EPA Orders Fracking Drillers To Disclose Disposal Practices

Sharpening its focus on drillers that use hydraulic fracturing to extract natural gas from deep shale formations, the Environmental Protection Agency directed six firms drilling in Pennsylvania to disclose what they do with contaminated water produced by their wells.
It ordered a seventh firm to stop injecting “frac fluid” and brine it receives from drillers into an abandoned mine near Saltsburg in Indiana County, Pa.
“We want to make sure that the drillers are handling their wastewater in an environmentally responsible manner,” said EPA mid-Atlantic Regional Administrator Shawn M. Garvin, in a statement issued yesterday.
The companies had been taking the produced waters, which contain petroleum and an uncertain array of chemicals, to wastewater treatment plants. The Pennsylvania Department of Environmental Protection asked the drillers to halt that practice because the plants are not equipped to treat frac fluids.
“EPA wants to know where drillers are now going to dispose of their wastewater and will work with PADEP to ensure EPA has access to this information,” the agency stated. “The companies must report back to EPA by May 25 with information on the disposal or recycling of their drilling process water.”
Fracking fluids are believed to contain benzene, ethylbenzene, formaldehyde, methanol, naphthalene, polycyclic aromatic hydrocarbons, toluene, xylene, boric acid, hydrochloric acid, isopropanol, and diesel fuel. Drillers are not required to disclose the chemicals they use.

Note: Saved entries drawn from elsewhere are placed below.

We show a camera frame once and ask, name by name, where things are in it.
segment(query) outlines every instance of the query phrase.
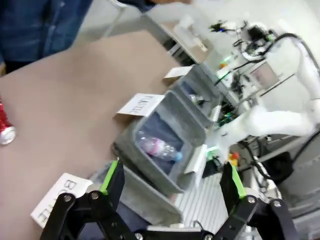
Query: blue shirt
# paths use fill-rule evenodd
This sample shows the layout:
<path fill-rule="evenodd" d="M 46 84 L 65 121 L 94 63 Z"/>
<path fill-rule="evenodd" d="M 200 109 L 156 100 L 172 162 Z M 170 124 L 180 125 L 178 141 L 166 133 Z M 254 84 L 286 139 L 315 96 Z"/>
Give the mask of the blue shirt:
<path fill-rule="evenodd" d="M 33 62 L 69 48 L 92 1 L 0 0 L 0 63 Z M 122 0 L 142 12 L 154 5 L 147 1 Z"/>

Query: plastic bin
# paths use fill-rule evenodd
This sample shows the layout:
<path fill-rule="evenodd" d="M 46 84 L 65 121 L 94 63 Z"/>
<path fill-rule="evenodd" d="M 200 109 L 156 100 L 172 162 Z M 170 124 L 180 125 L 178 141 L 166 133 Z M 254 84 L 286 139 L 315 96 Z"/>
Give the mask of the plastic bin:
<path fill-rule="evenodd" d="M 110 166 L 111 164 L 107 164 L 103 169 L 95 173 L 91 180 L 95 184 L 102 184 Z M 127 211 L 123 209 L 123 205 L 149 225 L 169 227 L 171 224 L 183 222 L 182 213 L 169 199 L 126 166 L 123 166 L 123 170 L 125 183 L 117 212 L 124 218 L 124 221 L 128 218 L 126 217 Z"/>
<path fill-rule="evenodd" d="M 141 130 L 174 146 L 182 152 L 182 160 L 164 161 L 146 154 L 137 142 L 137 133 Z M 176 93 L 168 91 L 154 112 L 132 122 L 117 137 L 114 146 L 121 159 L 129 159 L 161 193 L 170 196 L 194 184 L 195 174 L 184 174 L 184 170 L 195 148 L 204 144 L 205 139 L 205 129 L 188 106 Z"/>
<path fill-rule="evenodd" d="M 214 83 L 199 65 L 195 65 L 171 87 L 205 128 L 217 125 L 218 122 L 223 96 L 215 89 Z M 199 106 L 192 101 L 190 95 L 202 96 L 205 102 Z"/>
<path fill-rule="evenodd" d="M 90 180 L 102 184 L 111 163 L 96 172 Z M 132 232 L 149 225 L 166 226 L 183 223 L 182 213 L 165 196 L 149 186 L 127 167 L 123 168 L 125 184 L 117 213 Z M 79 240 L 104 239 L 96 223 L 87 223 Z"/>

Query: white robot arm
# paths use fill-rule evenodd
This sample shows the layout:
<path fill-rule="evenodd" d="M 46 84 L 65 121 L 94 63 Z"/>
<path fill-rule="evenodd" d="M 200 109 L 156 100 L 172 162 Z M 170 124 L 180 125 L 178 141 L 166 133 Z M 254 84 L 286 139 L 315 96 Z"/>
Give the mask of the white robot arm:
<path fill-rule="evenodd" d="M 285 33 L 274 41 L 265 44 L 264 52 L 255 52 L 264 56 L 280 40 L 290 38 L 300 51 L 300 63 L 296 73 L 298 80 L 310 94 L 310 101 L 304 112 L 267 111 L 263 106 L 254 106 L 230 123 L 214 131 L 219 136 L 219 148 L 223 148 L 222 157 L 226 161 L 226 150 L 239 141 L 251 136 L 285 134 L 292 136 L 308 136 L 320 123 L 320 71 L 319 66 L 309 48 L 298 36 Z"/>

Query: desk
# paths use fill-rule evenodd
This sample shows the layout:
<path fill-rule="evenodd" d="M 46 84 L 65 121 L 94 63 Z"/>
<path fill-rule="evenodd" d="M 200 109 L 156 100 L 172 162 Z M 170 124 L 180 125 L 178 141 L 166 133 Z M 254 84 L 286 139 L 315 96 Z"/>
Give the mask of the desk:
<path fill-rule="evenodd" d="M 168 34 L 170 37 L 172 37 L 177 43 L 181 45 L 181 47 L 185 50 L 185 52 L 190 56 L 190 58 L 193 59 L 195 63 L 202 63 L 204 62 L 207 57 L 209 56 L 211 50 L 214 49 L 213 44 L 208 40 L 204 39 L 202 42 L 207 48 L 207 51 L 203 51 L 198 45 L 193 47 L 188 47 L 185 42 L 176 35 L 174 32 L 174 28 L 176 24 L 178 24 L 179 21 L 170 21 L 160 24 L 160 27 Z"/>
<path fill-rule="evenodd" d="M 88 178 L 113 159 L 128 125 L 114 118 L 136 93 L 163 94 L 178 64 L 147 32 L 74 47 L 0 78 L 17 137 L 0 147 L 0 239 L 37 240 L 30 213 L 64 173 Z"/>

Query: plastic bottle
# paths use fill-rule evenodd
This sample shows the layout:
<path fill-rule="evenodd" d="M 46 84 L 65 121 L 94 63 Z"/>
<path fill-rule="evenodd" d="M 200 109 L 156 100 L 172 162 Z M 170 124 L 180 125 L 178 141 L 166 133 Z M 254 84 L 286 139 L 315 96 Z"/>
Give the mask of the plastic bottle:
<path fill-rule="evenodd" d="M 183 157 L 182 153 L 177 151 L 173 146 L 165 141 L 151 137 L 144 131 L 138 132 L 138 144 L 147 154 L 158 157 L 165 161 L 180 161 Z"/>
<path fill-rule="evenodd" d="M 196 95 L 196 94 L 189 94 L 189 97 L 191 98 L 191 101 L 197 105 L 202 105 L 206 101 L 203 96 Z"/>

The six companies named are Atlas Resources, Talisman Energy USA, Range Resources, Cabot Gas and Oil Corp, SWEPI LP, and Chesapeake Energy Corp, which recently spilled fracking fluids across Pennsylvania farmland into a creak that leads to the Susquehanna River and Chesapeake Bay.
The seventh firm, Tunnelton Liquids Co., was originally permitted to treat mine runoff and inject the sludge into an abandoned mine near Saltsburg. But the firm began taking frac fluid and oil and gas waste from drillers.
EPA issued the order under the Safe Drinking Water Act, requiring the company to cease unauthorized discharge of wastewater related to oil and gas production.